Hahah joking. You guys who assume so are part time idiots.
I'm just saying people shouldn't assume and make silly unfounded comments like I'm only 15% Malaysian because I've only spent 15% of my lifetime in Malaysia (actually I'm not sure about the stats, as I'm sure I've mentioned before my maths is pretty atrocious...). But you get it, don't you? I don't like being told by strangers where I'm from because they know x amount about my life. Apart from being judgemental and just a little tiny bit presumptuous (yes, sarcasm fully intended in case it got away from you) it makes me want to hit you a little bit. Maybe a bit more depending on how annoying overall you are. I mean you wouldn't say to some English guy who now lives in India that he's not English anymore would you? (Mostly for the obvious reason that he's white, and most Indians aren't.) See with him, it's easy to see he's not Indian and you wouldn't assume he's Indian. So why would you assume with me?
Is it enough to say that because I could reasonably look Korean, Japanese or any other Asian country that's why you think you can justifiably say I'm not completely Malaysian? Or is it because you think I've neglected the country and ditched it to live in other places? Untrue of course. I would totally entertain living in Malaysia if life brought me back there. But just not now and not in the past.
So stop saying I'm not Malaysian enough.
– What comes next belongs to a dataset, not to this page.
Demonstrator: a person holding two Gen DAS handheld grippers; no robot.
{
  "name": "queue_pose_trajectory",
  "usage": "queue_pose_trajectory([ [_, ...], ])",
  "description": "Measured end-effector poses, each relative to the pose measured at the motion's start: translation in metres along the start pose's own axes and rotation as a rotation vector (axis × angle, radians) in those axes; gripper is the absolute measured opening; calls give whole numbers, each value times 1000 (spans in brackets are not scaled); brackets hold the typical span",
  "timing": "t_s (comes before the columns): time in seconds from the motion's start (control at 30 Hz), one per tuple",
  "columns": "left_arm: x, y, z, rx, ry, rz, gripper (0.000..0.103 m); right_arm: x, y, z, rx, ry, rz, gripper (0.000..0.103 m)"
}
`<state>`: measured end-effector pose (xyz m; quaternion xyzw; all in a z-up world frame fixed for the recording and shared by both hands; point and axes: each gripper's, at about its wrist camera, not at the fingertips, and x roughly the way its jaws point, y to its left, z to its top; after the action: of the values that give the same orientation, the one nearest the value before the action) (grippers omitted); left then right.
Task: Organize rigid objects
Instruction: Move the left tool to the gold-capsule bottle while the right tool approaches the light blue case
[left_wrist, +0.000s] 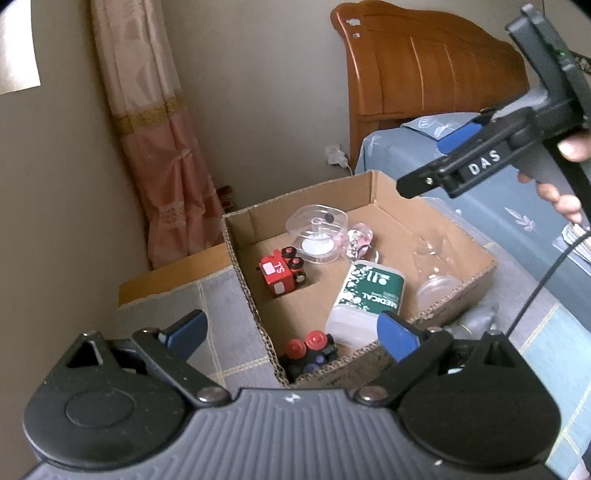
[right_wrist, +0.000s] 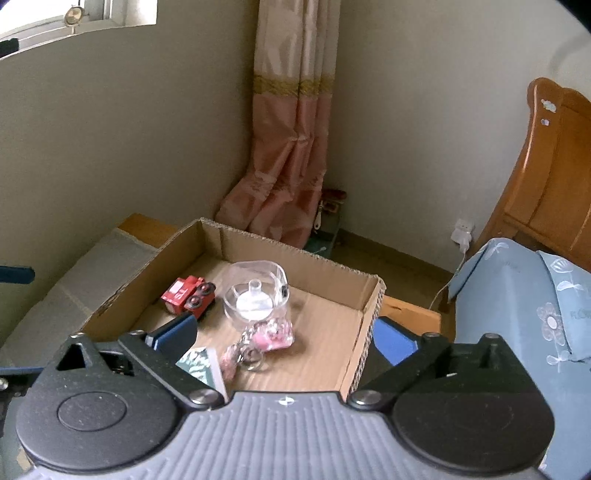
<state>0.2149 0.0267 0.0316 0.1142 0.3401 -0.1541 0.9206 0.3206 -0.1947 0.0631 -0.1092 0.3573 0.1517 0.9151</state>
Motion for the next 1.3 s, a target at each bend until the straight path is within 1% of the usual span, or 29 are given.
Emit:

It's bugging. Contrary to the possibility of feeling like such comments have dug an identity crisis deeper, I actually see with greater clarity where I'm from. You could call it a reaffirmation. 5月2日 Ouchity friggin ouchStupid paintball.
Children: in general, a Mexican Standoff is never a good idea. Especially if you are outnumbered. For those who don't understand what a Mexican Standoff is, the premise is this: two teams line up facing each other, 10M apart. And then you just shoot. And run away with your tails between your legs like Joy, Min Li, Yien Von and I did. All for extremely good reasons. We have proof to show you! Somehow at the time it sounded a better idea than the free for all... :/ lapse in judgement attributed to lack of sleep I think.
Joy Joy and I got 2-3 hours sleep :/ Staying at SUV is fun :D I get to play all the time and get fed (Chicken Shop!) and watch Smurfs. Of course, kicking Kimmy's OCD into overdrive by 'redecorating' his room and getting Nicky Mouse drunk is also fun :D Right Joy Joy!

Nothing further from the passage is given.